[Stored data]
=====
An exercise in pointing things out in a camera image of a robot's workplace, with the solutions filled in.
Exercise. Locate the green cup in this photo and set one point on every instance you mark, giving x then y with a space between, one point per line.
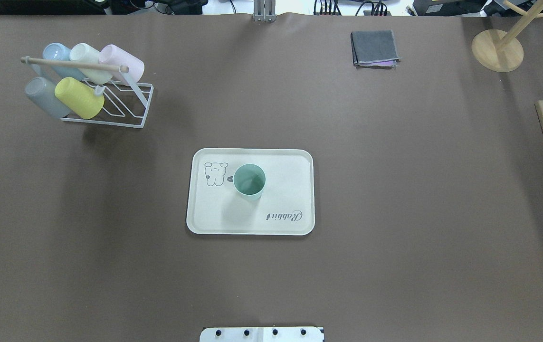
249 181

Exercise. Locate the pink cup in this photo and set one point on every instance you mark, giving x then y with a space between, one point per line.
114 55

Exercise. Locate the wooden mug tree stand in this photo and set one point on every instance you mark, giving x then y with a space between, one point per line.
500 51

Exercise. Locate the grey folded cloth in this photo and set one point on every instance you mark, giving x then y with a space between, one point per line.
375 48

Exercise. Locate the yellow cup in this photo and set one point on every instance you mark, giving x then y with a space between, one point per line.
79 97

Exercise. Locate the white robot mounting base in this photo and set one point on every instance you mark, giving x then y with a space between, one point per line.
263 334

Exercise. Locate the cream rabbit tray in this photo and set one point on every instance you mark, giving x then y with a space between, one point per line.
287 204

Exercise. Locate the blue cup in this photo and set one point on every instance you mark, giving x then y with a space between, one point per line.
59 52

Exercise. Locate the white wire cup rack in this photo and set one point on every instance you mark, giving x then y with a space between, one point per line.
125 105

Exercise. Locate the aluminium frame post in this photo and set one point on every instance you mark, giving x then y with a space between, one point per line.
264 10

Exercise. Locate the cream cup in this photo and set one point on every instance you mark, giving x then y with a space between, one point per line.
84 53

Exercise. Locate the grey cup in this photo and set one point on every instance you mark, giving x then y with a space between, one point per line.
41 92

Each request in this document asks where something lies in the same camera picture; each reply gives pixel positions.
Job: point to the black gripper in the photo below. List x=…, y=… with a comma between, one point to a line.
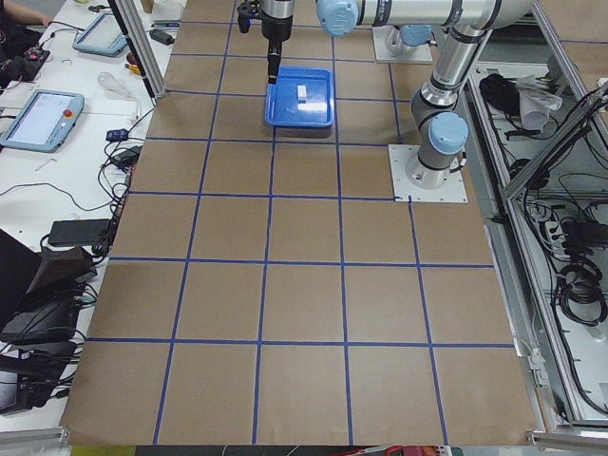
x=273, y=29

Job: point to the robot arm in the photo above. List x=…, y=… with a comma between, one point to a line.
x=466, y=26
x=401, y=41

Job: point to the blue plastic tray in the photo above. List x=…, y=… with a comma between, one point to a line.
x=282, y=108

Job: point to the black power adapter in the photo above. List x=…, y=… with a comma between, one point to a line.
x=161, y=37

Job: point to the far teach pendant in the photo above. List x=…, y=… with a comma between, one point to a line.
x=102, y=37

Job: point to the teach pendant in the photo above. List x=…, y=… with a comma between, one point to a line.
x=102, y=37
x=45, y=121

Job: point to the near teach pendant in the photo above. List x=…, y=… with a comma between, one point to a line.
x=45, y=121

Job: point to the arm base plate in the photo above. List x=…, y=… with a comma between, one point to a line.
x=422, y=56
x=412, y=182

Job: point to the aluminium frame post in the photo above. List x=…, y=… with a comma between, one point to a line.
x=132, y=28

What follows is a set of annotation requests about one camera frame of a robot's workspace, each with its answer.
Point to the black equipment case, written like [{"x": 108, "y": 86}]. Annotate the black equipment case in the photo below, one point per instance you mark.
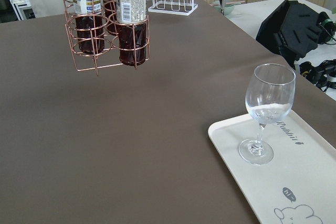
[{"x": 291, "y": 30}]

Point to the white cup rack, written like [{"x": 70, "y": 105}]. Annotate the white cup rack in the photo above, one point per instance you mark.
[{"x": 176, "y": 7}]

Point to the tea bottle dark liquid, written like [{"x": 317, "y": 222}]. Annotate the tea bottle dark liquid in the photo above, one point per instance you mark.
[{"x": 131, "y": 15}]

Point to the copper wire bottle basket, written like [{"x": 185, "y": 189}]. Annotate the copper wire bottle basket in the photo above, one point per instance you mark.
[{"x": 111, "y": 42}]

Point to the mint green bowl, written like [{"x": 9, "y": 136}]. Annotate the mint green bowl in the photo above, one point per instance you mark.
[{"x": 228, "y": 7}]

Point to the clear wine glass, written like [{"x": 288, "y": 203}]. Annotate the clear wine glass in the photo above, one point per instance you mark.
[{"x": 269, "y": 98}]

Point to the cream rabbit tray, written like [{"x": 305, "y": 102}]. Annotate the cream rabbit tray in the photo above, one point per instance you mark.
=====
A faithful, word-for-word copy of the data is needed; the pictures should not appear in it.

An exercise in pointing things out in a camera image of a robot's workplace, with the solutions filled in.
Exercise. Locate the green cup in this photo and set one point on every instance you mark, giving x then y with a space between, one point per line.
249 181

Exercise. Locate the pink cup in this photo and set one point on every instance you mark, giving x then y with a space between, one point per line.
114 55

Exercise. Locate the wooden mug tree stand in this photo and set one point on every instance you mark, giving x then y with a space between, one point per line.
500 51

Exercise. Locate the grey folded cloth in this photo and set one point on every instance you mark, giving x then y with a space between, one point per line.
375 48

Exercise. Locate the yellow cup in this photo and set one point on every instance you mark, giving x then y with a space between, one point per line.
79 97

Exercise. Locate the white robot mounting base in this photo and set one point on every instance you mark, giving x then y with a space between, one point per line.
263 334

Exercise. Locate the cream rabbit tray in this photo and set one point on every instance you mark, giving x then y with a space between, one point per line.
287 204

Exercise. Locate the blue cup in this photo and set one point on every instance you mark, giving x then y with a space between, one point per line.
59 52

Exercise. Locate the white wire cup rack in this photo and set one point on every instance you mark, giving x then y with a space between, one point per line.
125 105

Exercise. Locate the aluminium frame post in this photo and set one point on every instance you mark, giving x then y with a space between, one point per line.
264 10

Exercise. Locate the cream cup in this photo and set one point on every instance you mark, giving x then y with a space between, one point per line.
84 53

Exercise. Locate the grey cup in this photo and set one point on every instance you mark, giving x then y with a space between, one point per line.
41 92

Each request in this document asks where something lies in the same camera picture; each reply gives pixel positions.
Job: point to the black gripper in the photo below. List x=…, y=… with a comma between, one point to a line.
x=273, y=29

Job: point to the robot arm in the photo above. List x=…, y=… with a comma between, one point to a line.
x=466, y=26
x=401, y=41

Job: point to the blue plastic tray in the photo above. List x=…, y=… with a comma between, one point to a line.
x=282, y=108

Job: point to the black power adapter in the photo above. List x=…, y=… with a comma between, one point to a line.
x=161, y=37

Job: point to the far teach pendant in the photo above. List x=…, y=… with a comma between, one point to a line.
x=102, y=37

Job: point to the teach pendant in the photo above. List x=…, y=… with a comma between, one point to a line.
x=102, y=37
x=45, y=121

Job: point to the near teach pendant in the photo above. List x=…, y=… with a comma between, one point to a line.
x=45, y=121

Job: point to the arm base plate in the photo above. List x=…, y=… with a comma between, one point to a line.
x=422, y=56
x=412, y=182

Job: point to the aluminium frame post in the photo above. List x=…, y=… with a comma between, one point to a line.
x=132, y=28

What follows is a set of annotation requests about one camera frame of a robot's workspace, each with its answer.
Point to the black equipment case, written like [{"x": 108, "y": 86}]. Annotate the black equipment case in the photo below, one point per instance you mark.
[{"x": 291, "y": 30}]

Point to the white cup rack, written like [{"x": 70, "y": 105}]. Annotate the white cup rack in the photo above, one point per instance you mark.
[{"x": 176, "y": 7}]

Point to the tea bottle dark liquid, written like [{"x": 317, "y": 222}]. Annotate the tea bottle dark liquid in the photo above, one point per instance you mark.
[{"x": 131, "y": 15}]

Point to the copper wire bottle basket, written like [{"x": 185, "y": 189}]. Annotate the copper wire bottle basket in the photo above, one point per instance you mark.
[{"x": 111, "y": 42}]

Point to the mint green bowl, written like [{"x": 9, "y": 136}]. Annotate the mint green bowl in the photo above, one point per instance you mark.
[{"x": 228, "y": 7}]

Point to the clear wine glass, written like [{"x": 288, "y": 203}]. Annotate the clear wine glass in the photo above, one point per instance you mark.
[{"x": 269, "y": 98}]

Point to the cream rabbit tray, written like [{"x": 305, "y": 102}]. Annotate the cream rabbit tray in the photo above, one point per instance you mark.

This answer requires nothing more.